▶ _Work instruction_
Scan the records for the word "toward". Return each line where it is found.

▶ _Exercise material_
-- Opening Marker --

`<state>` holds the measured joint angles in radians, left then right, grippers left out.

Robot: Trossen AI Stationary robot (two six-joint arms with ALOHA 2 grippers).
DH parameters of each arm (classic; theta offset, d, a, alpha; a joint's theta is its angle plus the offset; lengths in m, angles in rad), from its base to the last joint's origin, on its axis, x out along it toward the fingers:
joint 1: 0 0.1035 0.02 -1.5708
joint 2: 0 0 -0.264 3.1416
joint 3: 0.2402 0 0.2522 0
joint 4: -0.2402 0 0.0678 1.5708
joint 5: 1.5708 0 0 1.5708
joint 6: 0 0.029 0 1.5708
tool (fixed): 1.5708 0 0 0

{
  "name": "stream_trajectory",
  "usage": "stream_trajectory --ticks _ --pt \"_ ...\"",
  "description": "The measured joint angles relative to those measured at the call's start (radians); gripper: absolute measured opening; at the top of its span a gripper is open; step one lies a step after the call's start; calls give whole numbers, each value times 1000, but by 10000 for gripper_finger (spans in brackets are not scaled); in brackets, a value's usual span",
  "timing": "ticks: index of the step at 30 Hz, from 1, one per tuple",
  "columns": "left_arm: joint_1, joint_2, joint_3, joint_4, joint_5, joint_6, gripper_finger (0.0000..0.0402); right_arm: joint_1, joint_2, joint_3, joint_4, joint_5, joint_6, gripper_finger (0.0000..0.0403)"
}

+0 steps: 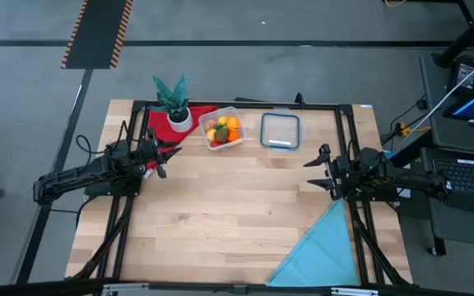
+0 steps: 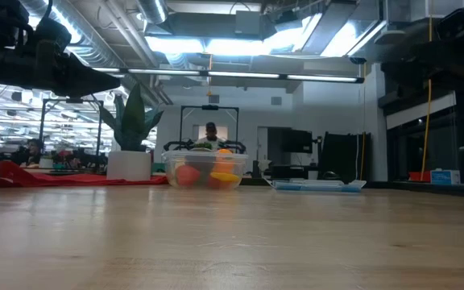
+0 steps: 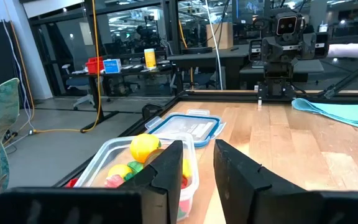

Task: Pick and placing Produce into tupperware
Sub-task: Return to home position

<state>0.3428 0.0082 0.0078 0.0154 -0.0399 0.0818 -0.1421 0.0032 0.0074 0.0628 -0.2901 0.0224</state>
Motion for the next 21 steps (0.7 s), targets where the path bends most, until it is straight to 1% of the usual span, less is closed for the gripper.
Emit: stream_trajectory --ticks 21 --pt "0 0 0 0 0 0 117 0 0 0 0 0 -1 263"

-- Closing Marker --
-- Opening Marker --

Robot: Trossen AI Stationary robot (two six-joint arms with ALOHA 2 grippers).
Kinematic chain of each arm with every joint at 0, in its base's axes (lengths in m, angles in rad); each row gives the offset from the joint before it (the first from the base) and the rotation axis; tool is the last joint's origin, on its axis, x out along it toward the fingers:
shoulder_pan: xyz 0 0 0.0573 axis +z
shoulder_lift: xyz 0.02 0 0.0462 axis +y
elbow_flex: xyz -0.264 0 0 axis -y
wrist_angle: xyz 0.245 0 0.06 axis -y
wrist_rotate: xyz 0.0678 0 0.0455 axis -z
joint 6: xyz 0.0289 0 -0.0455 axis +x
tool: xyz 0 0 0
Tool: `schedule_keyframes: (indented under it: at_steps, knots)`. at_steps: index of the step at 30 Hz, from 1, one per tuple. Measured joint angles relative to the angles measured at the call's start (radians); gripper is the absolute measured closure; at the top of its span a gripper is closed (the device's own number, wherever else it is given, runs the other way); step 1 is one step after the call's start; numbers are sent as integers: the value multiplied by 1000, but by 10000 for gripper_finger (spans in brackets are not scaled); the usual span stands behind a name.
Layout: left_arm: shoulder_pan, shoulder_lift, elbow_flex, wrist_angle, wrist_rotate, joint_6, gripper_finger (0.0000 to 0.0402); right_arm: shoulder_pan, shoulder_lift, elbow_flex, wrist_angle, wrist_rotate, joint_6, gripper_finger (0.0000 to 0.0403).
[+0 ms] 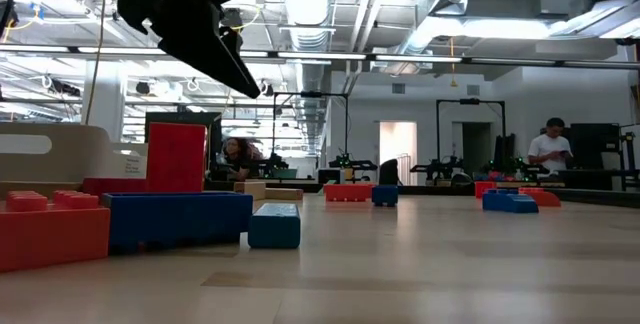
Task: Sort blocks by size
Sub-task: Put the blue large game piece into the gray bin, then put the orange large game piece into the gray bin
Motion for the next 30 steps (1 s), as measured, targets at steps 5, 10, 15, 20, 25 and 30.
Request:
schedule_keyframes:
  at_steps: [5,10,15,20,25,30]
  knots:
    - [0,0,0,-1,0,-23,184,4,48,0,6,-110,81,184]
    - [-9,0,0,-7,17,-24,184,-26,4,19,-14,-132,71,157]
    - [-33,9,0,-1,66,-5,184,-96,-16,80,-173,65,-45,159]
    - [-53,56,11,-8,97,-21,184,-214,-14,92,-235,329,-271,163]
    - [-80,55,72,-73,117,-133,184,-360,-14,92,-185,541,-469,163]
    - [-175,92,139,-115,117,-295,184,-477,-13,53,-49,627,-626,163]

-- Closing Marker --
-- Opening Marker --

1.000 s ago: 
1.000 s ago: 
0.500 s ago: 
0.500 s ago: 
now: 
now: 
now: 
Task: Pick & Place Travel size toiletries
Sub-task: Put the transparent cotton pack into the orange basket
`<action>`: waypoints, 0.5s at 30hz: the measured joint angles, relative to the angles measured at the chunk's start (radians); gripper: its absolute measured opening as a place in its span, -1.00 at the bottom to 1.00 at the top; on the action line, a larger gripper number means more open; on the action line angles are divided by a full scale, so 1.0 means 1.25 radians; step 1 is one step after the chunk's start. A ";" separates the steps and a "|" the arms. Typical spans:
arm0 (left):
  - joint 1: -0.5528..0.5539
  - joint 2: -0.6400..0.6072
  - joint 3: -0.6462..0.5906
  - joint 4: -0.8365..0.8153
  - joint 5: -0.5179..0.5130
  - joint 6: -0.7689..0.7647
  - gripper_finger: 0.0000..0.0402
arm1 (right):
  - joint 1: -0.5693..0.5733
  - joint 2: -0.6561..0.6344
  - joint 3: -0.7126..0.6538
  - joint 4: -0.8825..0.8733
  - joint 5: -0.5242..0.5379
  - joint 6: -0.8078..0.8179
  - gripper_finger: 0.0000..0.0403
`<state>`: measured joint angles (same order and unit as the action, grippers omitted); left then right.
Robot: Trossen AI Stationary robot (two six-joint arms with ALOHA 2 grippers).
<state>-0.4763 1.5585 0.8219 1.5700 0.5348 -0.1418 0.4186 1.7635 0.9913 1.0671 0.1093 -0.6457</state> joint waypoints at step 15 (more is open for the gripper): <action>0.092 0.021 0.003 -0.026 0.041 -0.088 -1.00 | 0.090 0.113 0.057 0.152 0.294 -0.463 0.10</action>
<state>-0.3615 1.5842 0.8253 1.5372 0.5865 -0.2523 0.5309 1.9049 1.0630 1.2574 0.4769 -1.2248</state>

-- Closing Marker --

▶ _Response to the exercise_
DH parameters of each arm (classic; theta offset, d, a, alpha; a joint's theta is its angle plus the offset; lengths in m, angles in rad), from its base to the last joint's origin, on its axis, x out along it toward the fingers:
Kinematic chain of each arm with every joint at 0, in its base's axes (lengths in m, angles in rad); each row gives the offset from the joint before it (the first from the base) and the rotation axis; tool is the last joint's origin, on its axis, x out along it toward the fingers:

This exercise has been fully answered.